Sent from my F8331 using Tapatalk

Reactions: Like 2 | Agree 1 | Funny 1


----------



## Amir (12/4/17)

My personal preference and recommendation always points to the pico kit with melo tank, and to also get a nautilus mini tank. However, with the advent of the AL85, I tend to prefer this to the pico because the baby beast tank it comes with is much more versatile in a sense that you get more coil options which allow bigger clouds and or better flavor than the melo tank. Also the baby beast has an RBA option if you ever decide to get down to building your own coils. 

On the topic of MTL, the nautilus mini is my go to. It has adjustable airflow which allows you to dial in your type of vape, from MTL to restricted DL hit. Flavor is on point, coils last long enough and looks are aesthetically pleasing. The Nautilus mini will sit comfortably on the AL85 to allow you to MTL hit until you eventually reach a 'sub-ohm' or DL point, in which time you will then break out the baby beast and replace the Nautilus. You can obviously use them interchangeably to suit your vaping needs at the time. Keep in mind that when going sub-ohm, which means using a coil lower than 1 ohm, it would be advisable to use a lower nic strength juice, around 3mg, due to the size of the vapor cloud being inhaled.

The newer nautilus 2 is also something to look at but I have no personal experience with it to relate. It uses the same coils as the Nautilus mini and the coils is where the magic happens.

Reactions: Like 1 | Agree 1 | Winner 1


----------



## razzmatazz (12/4/17)

Im also fairly new too vaping and i would maybe go for the smok stick that way you have a decent tank if you want to upgrade to a mod.

Reactions: Like 1


----------



## Blondie (12/4/17)

Amir said:


> My personal preference and recommendation always points to the pico kit with melo tank, and to also get a nautilus mini tank. However, with the advent of the AL85, I tend to prefer this to the pico because the baby beast tank it comes with is much more versatile in a sense that you get more coil options which allow bigger clouds and or better flavor than the melo tank. Also the baby beast has an RBA option if you ever decide to get down to building your own coils.
> 
> On the topic of MTL, the nautilus mini is my go to. It has adjustable airflow which allows you to dial in your type of vape, from MTL to restricted DL hit. Flavor is on point, coils last long enough and looks are aesthetically pleasing. The Nautilus mini will sit comfortably on the AL85 to allow you to MTL hit until you eventually reach a 'sub-ohm' or DL point, in which time you will then break out the baby beast and replace the Nautilus. You can obviously use them interchangeably to suit your vaping needs at the time. Keep in mind that when going sub-ohm, which means using a coil lower than 1 ohm, it would be advisable to use a lower nic strength juice, around 3mg, due to the size of the vapor cloud being inhaled.
> 
> The newer nautilus 2 is also something to look at but I have no personal experience with it to relate. It uses the same coils as the Nautilus mini and the coils is where the magic happens.

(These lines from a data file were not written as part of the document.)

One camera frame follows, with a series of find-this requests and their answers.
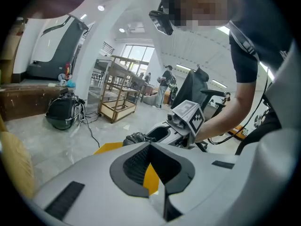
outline black cable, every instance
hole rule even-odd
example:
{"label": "black cable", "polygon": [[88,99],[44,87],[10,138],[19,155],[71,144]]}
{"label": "black cable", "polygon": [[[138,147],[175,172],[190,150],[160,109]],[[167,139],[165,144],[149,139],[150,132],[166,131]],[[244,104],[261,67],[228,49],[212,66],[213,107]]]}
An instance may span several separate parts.
{"label": "black cable", "polygon": [[210,142],[210,144],[212,144],[212,145],[219,145],[219,144],[221,144],[221,143],[224,143],[224,142],[230,140],[232,137],[236,136],[239,132],[241,132],[241,131],[246,127],[246,125],[250,122],[251,118],[253,117],[253,115],[255,114],[255,112],[257,111],[258,107],[260,106],[260,104],[261,104],[261,102],[262,102],[262,100],[263,100],[263,96],[264,96],[265,91],[266,91],[266,89],[267,89],[268,80],[269,80],[269,69],[267,70],[267,80],[266,80],[266,82],[265,82],[263,94],[262,94],[262,96],[261,96],[261,98],[260,98],[260,101],[259,101],[259,103],[258,103],[256,109],[254,110],[254,112],[252,113],[252,115],[250,116],[250,118],[248,119],[248,121],[246,122],[246,124],[245,124],[238,132],[236,132],[235,134],[233,134],[233,135],[227,137],[227,138],[224,139],[223,141],[213,142],[213,141],[212,141],[212,138],[208,138],[208,141]]}
{"label": "black cable", "polygon": [[90,113],[86,113],[86,115],[92,115],[92,114],[94,114],[94,113],[96,113],[96,111],[90,112]]}
{"label": "black cable", "polygon": [[94,121],[90,121],[89,123],[93,123],[93,122],[97,121],[98,118],[99,118],[99,116],[97,116],[97,118],[96,118]]}
{"label": "black cable", "polygon": [[99,142],[95,139],[95,137],[93,136],[92,130],[91,130],[91,128],[89,127],[89,122],[88,122],[87,118],[86,118],[86,121],[87,121],[87,126],[88,126],[88,128],[89,128],[89,130],[90,130],[90,132],[91,132],[91,137],[97,142],[98,147],[100,148]]}

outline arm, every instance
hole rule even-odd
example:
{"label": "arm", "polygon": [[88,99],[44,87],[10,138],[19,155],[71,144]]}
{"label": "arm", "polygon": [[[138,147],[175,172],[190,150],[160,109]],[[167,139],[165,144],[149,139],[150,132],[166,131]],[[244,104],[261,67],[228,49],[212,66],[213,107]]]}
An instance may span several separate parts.
{"label": "arm", "polygon": [[206,121],[196,136],[196,142],[223,134],[240,124],[249,114],[256,82],[238,83],[235,97],[217,116]]}
{"label": "arm", "polygon": [[165,72],[163,73],[162,77],[160,77],[160,79],[159,79],[160,83],[161,83],[162,81],[166,80],[166,78],[167,78],[168,76],[170,76],[170,73],[169,73],[168,71],[165,71]]}
{"label": "arm", "polygon": [[236,94],[221,113],[201,126],[196,136],[196,142],[218,136],[235,128],[251,110],[256,88],[258,63],[252,55],[239,47],[231,35],[229,40],[232,62],[236,71]]}

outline wire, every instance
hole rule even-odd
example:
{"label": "wire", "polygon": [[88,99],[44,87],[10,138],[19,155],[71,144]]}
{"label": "wire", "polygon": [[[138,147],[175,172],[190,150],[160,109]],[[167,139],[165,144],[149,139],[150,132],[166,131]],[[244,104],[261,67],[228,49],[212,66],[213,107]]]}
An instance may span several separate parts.
{"label": "wire", "polygon": [[100,148],[99,142],[95,139],[95,137],[93,136],[92,130],[91,130],[91,128],[89,127],[89,122],[88,122],[87,118],[86,118],[86,121],[87,121],[87,126],[88,126],[88,128],[89,128],[89,130],[90,130],[90,132],[91,132],[91,137],[97,142],[98,148]]}
{"label": "wire", "polygon": [[92,114],[94,114],[94,113],[96,113],[96,114],[97,114],[97,112],[96,112],[96,111],[94,111],[94,112],[86,113],[86,115],[92,115]]}
{"label": "wire", "polygon": [[100,148],[99,142],[98,142],[98,141],[96,140],[96,138],[93,136],[92,130],[91,130],[90,126],[89,126],[88,119],[86,118],[86,109],[85,109],[85,106],[84,106],[82,103],[80,103],[80,104],[81,104],[81,106],[82,106],[82,111],[83,111],[83,114],[82,114],[82,115],[83,115],[83,119],[80,119],[79,126],[80,126],[81,123],[84,123],[84,124],[85,124],[85,120],[87,121],[86,125],[88,126],[88,129],[90,130],[91,137],[97,142],[98,148]]}
{"label": "wire", "polygon": [[261,104],[261,102],[262,102],[262,100],[263,100],[263,96],[264,96],[265,91],[266,91],[266,89],[267,89],[268,80],[269,80],[269,68],[268,68],[268,70],[267,70],[267,79],[266,79],[266,81],[265,81],[265,86],[264,86],[263,94],[262,94],[262,96],[261,96],[261,98],[260,98],[260,101],[259,101],[259,103],[258,103],[256,109],[254,110],[254,112],[252,113],[252,115],[250,116],[250,118],[248,119],[248,121],[246,122],[246,124],[245,124],[238,132],[236,132],[235,134],[233,134],[233,135],[227,137],[227,138],[224,139],[223,141],[213,142],[213,141],[212,141],[212,138],[208,138],[208,141],[209,141],[210,144],[212,144],[212,145],[219,145],[219,144],[221,144],[221,143],[224,143],[224,142],[230,140],[232,137],[236,136],[239,132],[241,132],[241,131],[247,126],[247,124],[250,122],[251,118],[254,116],[255,112],[257,111],[258,107],[260,106],[260,104]]}

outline black strap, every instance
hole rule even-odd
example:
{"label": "black strap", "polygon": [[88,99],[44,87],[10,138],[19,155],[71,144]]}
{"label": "black strap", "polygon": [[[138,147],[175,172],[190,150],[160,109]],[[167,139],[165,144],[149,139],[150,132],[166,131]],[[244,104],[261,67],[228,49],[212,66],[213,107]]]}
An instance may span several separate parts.
{"label": "black strap", "polygon": [[62,221],[84,186],[84,184],[78,182],[70,182],[68,186],[45,208],[45,212]]}
{"label": "black strap", "polygon": [[235,164],[230,163],[230,162],[224,162],[224,161],[214,161],[214,162],[212,162],[212,165],[218,166],[218,167],[221,167],[221,168],[232,169]]}

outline white column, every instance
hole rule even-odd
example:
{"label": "white column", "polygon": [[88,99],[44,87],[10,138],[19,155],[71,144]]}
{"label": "white column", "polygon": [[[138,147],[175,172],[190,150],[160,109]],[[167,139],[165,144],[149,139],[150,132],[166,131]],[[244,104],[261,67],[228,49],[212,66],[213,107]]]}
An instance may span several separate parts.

Ha ha, you lost me .............
But it looks like the consensus is the Pico kit/melo tank.
I think the Smok Stick V8 was only recently released, so would be interested in a comment on that.


----------



## Stosta (12/4/17)

Blondie said:


> Ha ha, you lost me .............
> But it looks like the consensus is the Pico kit/melo tank.
> I think the Smok Stick V8 was only recently released, so would be interested in a comment on that.


Another vote for the Pico / Melo kit from me!

The Smok Stick looks fun, but in the long run I think you would find the options that come with the Pico a better buy in the long run!

Reactions: Thanks 1


----------



## Amir (12/4/17)

Blondie said:


> Ha ha, you lost me .............
> But it looks like the consensus is the Pico kit/melo tank.
> I think the Smok Stick V8 was only recently released, so would be interested in a comment on that.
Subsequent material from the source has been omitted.